VxRail: After replacing a disk, the physical view in VxRail Plug-in is showing the disk slot as unmanaged and the drive configuration empty
Summary: After replacing a disk, the physical view in VxRail Plug-in is showing the disk slot as unmanaged and drive configuration empty.
Symptoms
After replacing a disk, the physical view in VxRail Plug-in is showing the disk slot as unmanaged and drive configuration empty:
Issue 1. Disk is replaced using normal VMware process not from VxRail physical view which resolves the replacement disk failure.
Issue 2: VxRail Physical view now shows disk with incorrect serial number and disk missing.
Issue 3: After correction of the above issues, the physical view shows the disk slot as unmanaged and the drive configuration empty.
Cause
Disk replacement was done using an unsupported method - The VxRail plugin should always be used.
A complete vxnode.config file should have disk segment, PSU segment, local_slot_claims segment, disk_group_options segment, disk_group_type segment. The local_slot_claims or disk_group_options or both should exist in this file. If none of them exits, it is regenerated from the hardware-model-specs.json.
Resolution
Run below commands on VxRail manager with root user to update ESXi file vxnode.config with new Disk/PSU serial number and slot info. Replace <ESXi hostname> and <ESXi root password> with real value.
To update Disk info:
curl -X POST --unix-socket /var/lib/vxrail/nginx/socket/nginx.sock http://127.0.0.1/rest/vxm/internal/do/v1/hosts/baseline-update -H 'Content-Type: application/json' -d '[{"hostname":"<ESXi hostname>", "username":"root","password":"<ESXi root password>", "update_disk":true}]'
To update PSU info:
curl -X POST --unix-socket /var/lib/vxrail/nginx/socket/nginx.sock http://127.0.0.1/rest/vxm/internal/do/v1/hosts/baseline-update -H 'Content-Type: application/json' -d '[{"hostname":"<ESXi hostname>", "username":"root","password":"<ESXi root password>", "update_psu":true}]'
Restart the services on the VxRail Manager
systemctl restart vmware-marvin
systemctl restart runjars
- If you get an error from running the curl command, check the iDRAC if the power supplies are listed. If not (the TSR report also shows that the power supplies are absent), then reboot or reset the iDRAC and confirm that the power supplies are listed afterwards (the next TSR report should also show the power supplies).

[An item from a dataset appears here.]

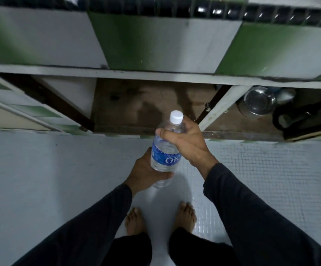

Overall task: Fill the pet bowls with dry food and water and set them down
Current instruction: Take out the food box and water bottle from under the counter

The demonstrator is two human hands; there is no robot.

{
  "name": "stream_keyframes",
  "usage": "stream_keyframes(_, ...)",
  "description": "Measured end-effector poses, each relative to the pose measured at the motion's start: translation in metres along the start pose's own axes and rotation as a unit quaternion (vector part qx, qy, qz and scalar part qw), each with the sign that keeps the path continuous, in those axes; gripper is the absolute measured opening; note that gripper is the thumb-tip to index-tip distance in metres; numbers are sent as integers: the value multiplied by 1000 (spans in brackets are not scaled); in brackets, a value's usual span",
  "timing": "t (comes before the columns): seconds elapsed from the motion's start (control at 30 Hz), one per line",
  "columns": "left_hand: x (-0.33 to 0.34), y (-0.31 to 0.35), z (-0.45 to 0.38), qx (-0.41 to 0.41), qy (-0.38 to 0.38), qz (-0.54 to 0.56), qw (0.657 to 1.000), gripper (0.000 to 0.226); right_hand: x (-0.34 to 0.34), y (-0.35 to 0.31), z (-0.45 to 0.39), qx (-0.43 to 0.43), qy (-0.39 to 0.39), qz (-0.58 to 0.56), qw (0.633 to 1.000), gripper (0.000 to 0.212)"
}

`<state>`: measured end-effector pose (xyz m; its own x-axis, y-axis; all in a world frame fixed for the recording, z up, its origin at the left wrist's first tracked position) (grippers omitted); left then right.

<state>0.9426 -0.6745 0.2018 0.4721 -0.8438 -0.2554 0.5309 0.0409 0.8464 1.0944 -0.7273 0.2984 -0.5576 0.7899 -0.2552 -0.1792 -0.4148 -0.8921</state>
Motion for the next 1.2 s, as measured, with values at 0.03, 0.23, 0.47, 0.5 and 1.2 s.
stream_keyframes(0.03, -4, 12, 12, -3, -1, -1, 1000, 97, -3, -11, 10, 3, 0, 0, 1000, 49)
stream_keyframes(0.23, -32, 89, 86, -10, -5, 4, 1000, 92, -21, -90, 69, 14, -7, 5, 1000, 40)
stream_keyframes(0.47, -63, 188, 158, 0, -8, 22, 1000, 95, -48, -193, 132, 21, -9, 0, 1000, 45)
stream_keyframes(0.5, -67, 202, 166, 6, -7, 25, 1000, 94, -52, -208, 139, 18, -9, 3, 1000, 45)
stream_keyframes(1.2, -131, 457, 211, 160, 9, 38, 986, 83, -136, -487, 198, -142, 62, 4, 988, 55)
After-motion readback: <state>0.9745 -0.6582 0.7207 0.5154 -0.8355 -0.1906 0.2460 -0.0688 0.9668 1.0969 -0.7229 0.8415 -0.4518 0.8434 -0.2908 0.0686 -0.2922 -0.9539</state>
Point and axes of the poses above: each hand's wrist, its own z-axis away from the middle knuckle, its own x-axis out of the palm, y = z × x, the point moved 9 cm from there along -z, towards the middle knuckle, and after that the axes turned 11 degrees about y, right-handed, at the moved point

- If the baseline-update curl command returns 200 success, but the vxnode.config file is not updated, review short.term.log on the VxRail manager to identify what is wrong. A possible cause is the platform service on the node is not running. You can reset iDRAC and restart the platform service to see if it can bring the service back up, then run the baseline-update command again.